The deal could be an important breakthrough for Xiaomi, which has struggled to build on an initial phase of explosive growth in its home market that once made it the world's most valuable startup. Having briefly been the biggest-selling smartphone brand in China, it slumped to fifth place in 2016 according to figures from IDC and conspicuously failed to publish its own annual sales figures.
Outside China, Xiaomi's expansion has been restricted by its relative paucity of intellectual property. Its expansion into India stalled temporarily in 2014 after being challenged in the country's patent courts by Sweden's Ericsson. Nokia's patents could help its suite of connected and mobile devices overcome that problem.

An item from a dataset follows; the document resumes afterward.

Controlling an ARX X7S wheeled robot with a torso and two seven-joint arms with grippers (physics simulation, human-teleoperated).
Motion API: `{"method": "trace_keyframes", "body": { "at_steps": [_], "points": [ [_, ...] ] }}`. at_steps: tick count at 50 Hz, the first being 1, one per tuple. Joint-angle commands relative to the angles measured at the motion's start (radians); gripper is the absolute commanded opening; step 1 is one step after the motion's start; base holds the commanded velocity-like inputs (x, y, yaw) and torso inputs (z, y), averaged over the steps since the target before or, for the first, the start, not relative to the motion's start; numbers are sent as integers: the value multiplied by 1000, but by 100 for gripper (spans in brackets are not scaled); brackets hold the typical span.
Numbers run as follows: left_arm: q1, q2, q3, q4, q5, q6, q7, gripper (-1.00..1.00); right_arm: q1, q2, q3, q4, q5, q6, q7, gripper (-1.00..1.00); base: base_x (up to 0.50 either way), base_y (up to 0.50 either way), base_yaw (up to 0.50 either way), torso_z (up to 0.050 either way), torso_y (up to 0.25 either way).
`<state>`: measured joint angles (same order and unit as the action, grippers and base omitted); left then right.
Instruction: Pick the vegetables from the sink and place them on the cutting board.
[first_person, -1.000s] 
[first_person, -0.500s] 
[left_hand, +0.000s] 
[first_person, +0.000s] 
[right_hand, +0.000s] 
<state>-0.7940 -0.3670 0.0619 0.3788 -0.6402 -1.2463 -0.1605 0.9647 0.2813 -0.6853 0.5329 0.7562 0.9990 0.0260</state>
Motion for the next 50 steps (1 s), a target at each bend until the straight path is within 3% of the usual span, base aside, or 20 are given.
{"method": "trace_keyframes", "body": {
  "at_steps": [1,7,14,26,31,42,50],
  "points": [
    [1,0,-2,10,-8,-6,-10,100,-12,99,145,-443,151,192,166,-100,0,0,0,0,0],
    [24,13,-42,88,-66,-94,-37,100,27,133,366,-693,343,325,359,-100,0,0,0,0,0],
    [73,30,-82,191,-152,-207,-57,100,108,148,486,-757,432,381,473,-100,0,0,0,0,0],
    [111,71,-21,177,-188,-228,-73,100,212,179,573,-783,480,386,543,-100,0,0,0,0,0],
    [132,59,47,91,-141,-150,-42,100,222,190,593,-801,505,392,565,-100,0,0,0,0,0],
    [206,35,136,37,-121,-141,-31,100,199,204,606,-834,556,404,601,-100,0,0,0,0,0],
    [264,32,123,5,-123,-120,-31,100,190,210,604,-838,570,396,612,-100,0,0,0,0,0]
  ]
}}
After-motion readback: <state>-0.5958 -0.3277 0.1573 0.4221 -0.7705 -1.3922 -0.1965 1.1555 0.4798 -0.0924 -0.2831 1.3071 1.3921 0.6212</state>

According to a joint statement, the two companies will license standard essential patents (those that make it possible for new products to conform to existing industry standards) to each other.
"Xiaomi is committed to building sustainable, long-term partnerships with global technology leaders," Xiaomi's chairman and CEO Lei Jun said in the statement. "Our collaboration with Nokia will enable us to tap on its leadership in building large, high-performance networks and formidable strength in software and services."
Nokia CEO Rajeev Suri said he was "delighted" to have sealed the agreement with "one of the world's leading smartphone manufacturers."